Concretamente, la decisión del banco central nipón de fijar un objetivo para la rentabilidad del bono a 10 años cercana al 0% -—por encima del nivel en el que se ha situado recientemente— altera los cálculos de los inversionistas y podría distorsionar todavía más los mercados de bonos, renta variable y divisas. Ya no existe un comprador dispuesto, sino una entidad que fija los precios.
El objetivo es mantener incluso las tasas de interés de más largo plazo en territorio positivo, y con ello aliviar a los fondos de pensiones, bancos y compañías de seguros de las tasa de interés bajas a largo plazo.
Sin embargo, las consecuencias de esta incursión en territorio todavía más experimental siguen siendo desconocidas y el objetivo de revitalizar la inflación es igual de lejano que siempre. Esto es especialmente cierto en un contexto económico mundial que, como dijo el miércoles la Organización para la Cooperación y el Desarrollo Económico, sigue atrapada en un periodo de bajo crecimiento.
Por su parte, la Fed envió el miércoles una señal clara al afirmar que prevé subir las tasas de interés para diciembre. En el comunicado emitido tras la reunión de política monetaria de dos días, la institución dijo que han aumentado los motivos que justifican un incremento del precio del dinero.
Sin embargo, pese a sus aparentes intenciones, que la Fed realmente los suba sigue siendo una cuestión abierta. Teniendo en cuenta su opinión de que endurecer la política monetaria demasiado pronto es mucho más peligroso que esperar demasiado tiempo, podría no hacer falta mucho para que el banco central modifique sus planes. Los futuros de fondos mostraron el miércoles una probabilidad levemente superior a 50% de que la Fed suba los tipos de interés en diciembre.

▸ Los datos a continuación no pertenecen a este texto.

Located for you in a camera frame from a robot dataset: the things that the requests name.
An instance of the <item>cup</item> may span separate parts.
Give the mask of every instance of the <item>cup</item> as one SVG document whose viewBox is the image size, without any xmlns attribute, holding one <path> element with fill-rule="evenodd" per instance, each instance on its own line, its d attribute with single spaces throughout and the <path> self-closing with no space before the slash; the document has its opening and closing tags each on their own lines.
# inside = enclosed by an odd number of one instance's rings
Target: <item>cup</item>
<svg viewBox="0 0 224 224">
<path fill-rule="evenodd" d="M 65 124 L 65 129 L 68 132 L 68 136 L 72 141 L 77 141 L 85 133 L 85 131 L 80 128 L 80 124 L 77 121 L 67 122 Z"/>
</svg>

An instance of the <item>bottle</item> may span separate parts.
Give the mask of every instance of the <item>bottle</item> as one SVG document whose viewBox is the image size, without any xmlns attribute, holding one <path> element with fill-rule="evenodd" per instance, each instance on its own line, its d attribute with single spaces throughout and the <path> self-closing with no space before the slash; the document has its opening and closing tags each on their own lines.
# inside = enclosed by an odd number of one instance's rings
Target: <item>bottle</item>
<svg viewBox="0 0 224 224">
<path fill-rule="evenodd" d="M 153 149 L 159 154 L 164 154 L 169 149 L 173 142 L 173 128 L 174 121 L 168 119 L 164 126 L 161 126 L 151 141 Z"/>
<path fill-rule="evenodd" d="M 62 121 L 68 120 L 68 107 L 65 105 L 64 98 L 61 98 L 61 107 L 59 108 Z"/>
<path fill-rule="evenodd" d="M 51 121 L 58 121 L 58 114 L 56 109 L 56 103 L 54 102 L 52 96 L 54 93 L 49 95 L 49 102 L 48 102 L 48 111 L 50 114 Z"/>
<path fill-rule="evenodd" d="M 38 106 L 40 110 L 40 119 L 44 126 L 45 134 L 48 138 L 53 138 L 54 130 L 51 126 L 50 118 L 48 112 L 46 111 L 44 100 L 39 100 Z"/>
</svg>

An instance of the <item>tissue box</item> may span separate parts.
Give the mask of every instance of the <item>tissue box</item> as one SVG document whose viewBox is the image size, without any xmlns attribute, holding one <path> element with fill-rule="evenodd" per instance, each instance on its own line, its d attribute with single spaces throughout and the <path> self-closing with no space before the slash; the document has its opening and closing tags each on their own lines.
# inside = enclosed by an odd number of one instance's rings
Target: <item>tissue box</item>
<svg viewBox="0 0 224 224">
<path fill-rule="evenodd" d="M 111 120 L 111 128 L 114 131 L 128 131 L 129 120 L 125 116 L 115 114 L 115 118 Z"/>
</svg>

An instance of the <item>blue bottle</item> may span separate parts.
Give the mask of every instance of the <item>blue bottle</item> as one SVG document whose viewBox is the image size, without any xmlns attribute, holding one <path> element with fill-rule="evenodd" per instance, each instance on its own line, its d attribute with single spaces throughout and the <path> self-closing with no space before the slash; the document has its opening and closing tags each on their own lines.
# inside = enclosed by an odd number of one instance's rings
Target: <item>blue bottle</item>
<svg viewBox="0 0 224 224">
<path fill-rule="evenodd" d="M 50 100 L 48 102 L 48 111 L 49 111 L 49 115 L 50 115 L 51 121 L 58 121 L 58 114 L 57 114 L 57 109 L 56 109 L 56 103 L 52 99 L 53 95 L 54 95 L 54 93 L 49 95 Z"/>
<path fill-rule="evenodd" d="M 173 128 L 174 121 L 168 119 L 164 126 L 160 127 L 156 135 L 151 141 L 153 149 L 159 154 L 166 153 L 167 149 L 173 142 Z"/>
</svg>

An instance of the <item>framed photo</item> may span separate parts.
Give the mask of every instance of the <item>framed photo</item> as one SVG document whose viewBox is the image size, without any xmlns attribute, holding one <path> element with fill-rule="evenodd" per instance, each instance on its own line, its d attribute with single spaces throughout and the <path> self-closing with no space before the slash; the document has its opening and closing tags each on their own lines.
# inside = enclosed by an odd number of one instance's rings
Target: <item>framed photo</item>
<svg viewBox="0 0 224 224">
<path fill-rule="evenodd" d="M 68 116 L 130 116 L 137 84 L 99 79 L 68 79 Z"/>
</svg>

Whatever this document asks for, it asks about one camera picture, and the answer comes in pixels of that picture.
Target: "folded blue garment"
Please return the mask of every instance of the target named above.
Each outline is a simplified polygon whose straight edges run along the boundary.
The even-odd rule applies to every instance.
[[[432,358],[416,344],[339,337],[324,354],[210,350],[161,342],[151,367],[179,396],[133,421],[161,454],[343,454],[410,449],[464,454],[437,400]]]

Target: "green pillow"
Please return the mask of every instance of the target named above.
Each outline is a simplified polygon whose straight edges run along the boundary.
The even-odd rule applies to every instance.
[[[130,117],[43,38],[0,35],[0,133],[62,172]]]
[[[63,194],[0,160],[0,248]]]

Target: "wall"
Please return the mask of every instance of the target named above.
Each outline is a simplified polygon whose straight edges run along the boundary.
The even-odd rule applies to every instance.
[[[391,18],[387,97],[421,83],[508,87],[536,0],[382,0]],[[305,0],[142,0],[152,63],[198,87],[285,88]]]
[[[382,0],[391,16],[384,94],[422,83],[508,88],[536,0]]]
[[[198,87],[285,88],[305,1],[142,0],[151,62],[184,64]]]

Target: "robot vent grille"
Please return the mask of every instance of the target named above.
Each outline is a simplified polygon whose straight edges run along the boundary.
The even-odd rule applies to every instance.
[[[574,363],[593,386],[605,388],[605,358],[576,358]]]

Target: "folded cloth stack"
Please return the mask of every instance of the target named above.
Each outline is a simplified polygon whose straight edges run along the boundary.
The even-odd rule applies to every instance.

Los planes de política monetaria de ambos bancos centrales plantean riesgos para los mercados. Uno de ellos en Japón consiste en que la intromisión del Banco de Japón en la curva de rentabilidad en realidad hace que sea menos estable, o anima a los inversionistas a poner a prueba la determinación del banco o a intentar eludirlo influyendo en partes del mercado que el banco no intenta controlar.
En Estados Unidos, los inversionistas podrían no estar tomando las intenciones de la Fed lo bastante en serio, repitiendo el error que cometieron antes del incremento de tasas del año pasado, con lo que corren el riesgo de que la Fed los tome por sorpresa.
Pero los mayores riesgos podrían provenir del hecho de que dos de los principales bancos centrales del mundo intentan hacer cosas muy diferentes al mismo tiempo.
El hecho de que el Banco de Japón intente fijar un objetivo para la rentabilidad de los bonos a largo plazo, por ejemplo, modificará el apetito de los inversionistas nipones por los valores del Tesoro estadounidense, y por ende influirá en las tasas de interés a largo plazo en Estados Unidos.
El plan de la Fed de incrementar las tasas de interés a corto plazo al mismo tiempo que el Banco de Japón —a través de su meta de superar el objetivo de inflación del 2%— sugiere que mantendrá las tasas de interés a corto plazo en territorio negativo durante un periodo de tiempo muy largo y podría enviar los flujos mundiales de dinero en otras direcciones.
Tanto la cautela de la Fed como el modesto cambio de estrategia del Banco de Japón muestran que los bancos centrales se han visto humillados en unos mercados que solían controlar. Los inversionistas parecen haber aumentado su confianza, contribuyendo a impulsar la renta variable y los bonos hasta nuevos máximos.
Si los prestamistas de última instancia están preocupados, los inversionistas también deberían estarlo.